– Можем куда-нибудь забежать и попить горячего кофе, – предложил он. – Возьмём пирожные...
– Не соблазняй. Скоро обед, поэтому никаких пирожных. Я их куплю, но на вечер. Приходи, будем коллективно гробить организмы. Да, этот тип напомнил о том, о чём я забыла. Всё, теперь можем идти.
– А что ты сделала?
– Ты был вундеркиндом, а теперь будешь и полиглотом. Я дала тебе знание английского языка. Через два дня будешь на нём болтать не хуже этих американцев, а ещё через три освоишь письмо. Потом научу другим языкам, я освоила их больше двадцати.
– Будешь кому-нибудь говорить об этой встрече?
–Обязательно. Во-первых, нашим нужно об этом знать, а, во-вторых, за мной могут наблюдать и узнать об американцах. Потеряю доверие, а мне это не нужно.
Глава 21
– Первую палату загрузили! – доложил прикреплённый к Насте капитан Фокин. – Вторую сейчас загрузят, а с третьей придётся ждать. Два автобуса где-то застряли, и «скорые» работают медленней, чем мы рассчитывали. Дороги...
– А если начинать завозить заранее? – предложила девочка. – В клинике много помещений, неужели ничего не найдём?
– Накопители предусмотрены для следующей партии, – сказал капитан, – но вы правы: можно начинать с них.
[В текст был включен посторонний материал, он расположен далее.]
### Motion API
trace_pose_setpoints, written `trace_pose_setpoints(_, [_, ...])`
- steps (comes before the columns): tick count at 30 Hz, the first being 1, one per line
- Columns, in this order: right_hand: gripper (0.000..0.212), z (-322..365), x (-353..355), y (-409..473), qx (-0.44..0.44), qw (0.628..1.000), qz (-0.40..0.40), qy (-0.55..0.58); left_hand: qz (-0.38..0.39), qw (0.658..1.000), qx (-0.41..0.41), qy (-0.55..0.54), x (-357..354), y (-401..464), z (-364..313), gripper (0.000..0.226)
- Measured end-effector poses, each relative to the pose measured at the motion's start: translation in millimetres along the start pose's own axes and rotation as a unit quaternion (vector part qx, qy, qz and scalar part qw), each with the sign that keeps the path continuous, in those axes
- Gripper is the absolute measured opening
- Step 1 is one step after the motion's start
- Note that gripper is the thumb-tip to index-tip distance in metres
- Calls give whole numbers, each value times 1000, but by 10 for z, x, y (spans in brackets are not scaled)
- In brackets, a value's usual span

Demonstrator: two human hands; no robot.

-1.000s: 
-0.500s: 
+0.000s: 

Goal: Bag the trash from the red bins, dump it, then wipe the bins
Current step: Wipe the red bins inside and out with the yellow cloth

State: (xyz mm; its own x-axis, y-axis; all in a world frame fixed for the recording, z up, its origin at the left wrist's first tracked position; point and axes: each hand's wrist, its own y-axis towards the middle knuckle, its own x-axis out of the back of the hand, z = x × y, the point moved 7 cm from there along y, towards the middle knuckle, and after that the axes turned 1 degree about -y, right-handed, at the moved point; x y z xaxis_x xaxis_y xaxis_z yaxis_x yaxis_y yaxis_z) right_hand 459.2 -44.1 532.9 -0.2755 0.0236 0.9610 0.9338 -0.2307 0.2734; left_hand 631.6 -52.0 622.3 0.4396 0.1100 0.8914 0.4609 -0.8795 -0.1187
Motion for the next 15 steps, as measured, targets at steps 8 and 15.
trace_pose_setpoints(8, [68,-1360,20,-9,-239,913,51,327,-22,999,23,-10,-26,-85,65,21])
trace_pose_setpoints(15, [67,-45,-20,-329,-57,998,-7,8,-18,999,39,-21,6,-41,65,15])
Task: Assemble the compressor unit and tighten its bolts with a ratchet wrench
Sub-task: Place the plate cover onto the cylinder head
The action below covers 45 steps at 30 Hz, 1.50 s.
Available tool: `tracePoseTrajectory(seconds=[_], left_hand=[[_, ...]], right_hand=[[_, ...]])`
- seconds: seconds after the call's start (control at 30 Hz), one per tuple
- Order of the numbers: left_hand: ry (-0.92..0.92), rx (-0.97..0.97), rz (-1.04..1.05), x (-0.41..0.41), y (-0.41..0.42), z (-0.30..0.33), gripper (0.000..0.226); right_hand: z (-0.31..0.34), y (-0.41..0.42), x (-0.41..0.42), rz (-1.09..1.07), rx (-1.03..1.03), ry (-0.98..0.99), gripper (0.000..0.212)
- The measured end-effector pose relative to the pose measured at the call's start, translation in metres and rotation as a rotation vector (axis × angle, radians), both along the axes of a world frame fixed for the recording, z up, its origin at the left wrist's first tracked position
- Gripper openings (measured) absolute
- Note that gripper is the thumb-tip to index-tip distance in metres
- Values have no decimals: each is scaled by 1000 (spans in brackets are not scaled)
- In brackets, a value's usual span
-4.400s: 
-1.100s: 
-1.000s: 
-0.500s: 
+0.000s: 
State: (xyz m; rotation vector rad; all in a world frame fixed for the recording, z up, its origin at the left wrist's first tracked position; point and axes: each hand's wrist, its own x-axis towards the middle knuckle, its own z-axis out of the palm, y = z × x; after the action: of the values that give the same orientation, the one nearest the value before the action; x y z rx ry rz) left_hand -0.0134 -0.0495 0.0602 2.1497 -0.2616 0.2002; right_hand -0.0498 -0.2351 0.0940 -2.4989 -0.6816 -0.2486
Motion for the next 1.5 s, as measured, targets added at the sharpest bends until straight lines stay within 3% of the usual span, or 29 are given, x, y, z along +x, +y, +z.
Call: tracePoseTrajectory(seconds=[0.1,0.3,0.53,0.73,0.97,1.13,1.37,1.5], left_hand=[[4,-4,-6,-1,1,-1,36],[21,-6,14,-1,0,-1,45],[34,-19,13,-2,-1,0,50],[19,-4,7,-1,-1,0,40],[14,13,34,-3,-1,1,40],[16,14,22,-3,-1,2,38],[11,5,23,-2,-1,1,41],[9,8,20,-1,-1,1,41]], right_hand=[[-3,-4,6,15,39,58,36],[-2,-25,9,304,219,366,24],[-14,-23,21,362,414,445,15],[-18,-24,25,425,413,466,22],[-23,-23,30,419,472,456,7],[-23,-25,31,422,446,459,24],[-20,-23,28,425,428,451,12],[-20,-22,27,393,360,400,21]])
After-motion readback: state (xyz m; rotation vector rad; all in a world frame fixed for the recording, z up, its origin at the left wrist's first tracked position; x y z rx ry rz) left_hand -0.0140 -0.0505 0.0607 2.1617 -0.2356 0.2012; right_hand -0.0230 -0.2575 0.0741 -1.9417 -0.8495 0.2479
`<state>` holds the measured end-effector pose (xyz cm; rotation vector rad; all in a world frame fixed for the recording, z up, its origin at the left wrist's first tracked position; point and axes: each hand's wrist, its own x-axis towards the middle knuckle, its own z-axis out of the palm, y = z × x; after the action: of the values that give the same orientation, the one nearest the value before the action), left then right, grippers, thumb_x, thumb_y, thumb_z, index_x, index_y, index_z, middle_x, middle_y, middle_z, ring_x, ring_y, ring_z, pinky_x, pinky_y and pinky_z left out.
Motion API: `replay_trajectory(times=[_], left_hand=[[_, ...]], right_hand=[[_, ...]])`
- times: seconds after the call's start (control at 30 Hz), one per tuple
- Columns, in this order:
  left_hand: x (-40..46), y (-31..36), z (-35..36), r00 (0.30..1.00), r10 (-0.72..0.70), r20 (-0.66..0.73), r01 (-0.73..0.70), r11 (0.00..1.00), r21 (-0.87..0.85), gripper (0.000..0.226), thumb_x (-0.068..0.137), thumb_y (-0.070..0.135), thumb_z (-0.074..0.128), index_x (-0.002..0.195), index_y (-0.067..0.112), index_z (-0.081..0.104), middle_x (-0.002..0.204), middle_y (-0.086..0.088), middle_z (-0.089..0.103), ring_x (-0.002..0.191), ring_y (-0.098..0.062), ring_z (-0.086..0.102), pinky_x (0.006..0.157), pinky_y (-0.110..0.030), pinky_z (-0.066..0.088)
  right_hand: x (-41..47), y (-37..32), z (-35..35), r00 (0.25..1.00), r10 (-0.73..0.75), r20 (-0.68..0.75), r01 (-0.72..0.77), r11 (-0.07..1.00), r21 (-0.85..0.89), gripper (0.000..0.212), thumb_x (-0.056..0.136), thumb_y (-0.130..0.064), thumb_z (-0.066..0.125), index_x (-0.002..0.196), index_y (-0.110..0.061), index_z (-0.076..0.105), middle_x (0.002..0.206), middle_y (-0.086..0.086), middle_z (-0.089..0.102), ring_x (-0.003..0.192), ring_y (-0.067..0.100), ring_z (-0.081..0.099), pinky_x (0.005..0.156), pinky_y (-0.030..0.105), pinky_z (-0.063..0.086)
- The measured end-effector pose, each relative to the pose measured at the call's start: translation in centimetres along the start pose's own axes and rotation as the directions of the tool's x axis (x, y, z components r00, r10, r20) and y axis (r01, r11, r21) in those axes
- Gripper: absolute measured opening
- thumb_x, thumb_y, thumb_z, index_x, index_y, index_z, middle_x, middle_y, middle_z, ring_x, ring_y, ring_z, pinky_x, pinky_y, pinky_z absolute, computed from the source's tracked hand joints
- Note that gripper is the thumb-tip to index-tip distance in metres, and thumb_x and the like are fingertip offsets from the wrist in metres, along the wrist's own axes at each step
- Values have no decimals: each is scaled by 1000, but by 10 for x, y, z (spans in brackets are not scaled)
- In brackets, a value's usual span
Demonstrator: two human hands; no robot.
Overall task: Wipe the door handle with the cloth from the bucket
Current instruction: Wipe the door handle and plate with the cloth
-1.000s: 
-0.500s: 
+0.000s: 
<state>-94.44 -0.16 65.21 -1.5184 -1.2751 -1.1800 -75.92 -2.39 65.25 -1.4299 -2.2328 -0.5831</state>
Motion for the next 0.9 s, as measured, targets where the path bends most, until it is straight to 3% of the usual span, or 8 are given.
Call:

Просто никто не ожидал, что в больницах столько провозятся. Мы послали к ним санитаров и выделили транспорт, а толку мало.
– Наверное, боятся, что мы оставим их без работы, и попадут под сокращение, – пошутила Настя. – Откуда взяли такую толпу санитаров?
– Это мы называем их санитарами, – улыбнулся Фокин. – Обычные солдаты, которым провели инструктаж о том, как обращаться с больными. При такой работе этого достаточно.
Индикатор на стене сменил цвет с красного на зелёный.
– Вторая палата загружена, – обрадовался майор. – Можно начинать. Пока вы обработаете эти две палаты, мы закончим с третьей. Всех, кто будет прибывать, пошлём в накопители на второй заход. Полной загрузки у нас сегодня не будет.
Когда Настя заканчивала лечить пятую партию больных, которых набралось на четыре палаты, в клинику приехал Зеленин.
– Как я говорил, так и вышло, – сказал он девочке. – У нас задержки нет, а в больницах работают так, как привыкли, – без спешки. И наши санитары в этом ничего не изменят. Туда нужно посылать солдат не в белых халатах, а в форме и с автоматами, тогда забегают. А дороги – это вообще мрак. Надо начинать раньше и отвести ещё несколько комнат под накопители. Для самых слабых поставить кровати, а остальные обойдутся стульями. Сколько у вас сегодня вышло?
– Около трёх тысяч, – ответила Настя, – но эти все тяжёлые.
–Выздоравливать начнут дня через три, – прикинул полковник. – Не полностью, конечно, но уже будет видно, что пошли на поправку. Вот тогда и начнётся шум. Сейчас больше смешки и ирония насчёт затеи правительства с лечащими машинами. Наверное, ещё и это влияет. Медики не принимают всерьёз нашу затею, потому и не спешат.
– Сегодня четверг, – сказала девочка. – Четвёртый день – это воскресенье. Значит, шум поднимется в понедельник.
Настя ошиблась: шум начался в воскресенье. В субботу она отработала с почти полной нагрузкой и довольная улетела домой. Вечером пришёл Олег, и они очень хорошо провели время. Перед его уходом Настя рассказала новость. Для неё приготовили домик в Камране и небольшой пляж, огородив всё это от остальной военной базы. Место для купания было прикрыто волноломом и отгорожено от моря сетями. Зеленин передал фотографии и сказал, что «курортом» уже можно пользоваться, правда, тут же добавил, что в воскресенье там ожидается шторм. Девочка предупредила, что может привезти туда друга, и тут же подверглась допросу. О том, что она дружит с Олегом, узнали после их похода в парк, а вот знание юношей её способностей оказалось для полковника сюрпризом. Дмитрий Павлович немного успокоился, только когда узнал, что Настя обработала друга магией. Ей тогда пришлось выслушать немало упрёков в легкомыслии.
– Завтра можем туда смотаться, – предложила девочка. – Пусть шторм, но можно погулять на берегу. Там время на четыре часа позже, чем здесь.
– А для Вьетнама не нужны прививки? – спросил Олег.
– Наверное, нет, – сказала она. – Мне о них ничего не говорили. Когда пойдём? Давай в одиннадцать?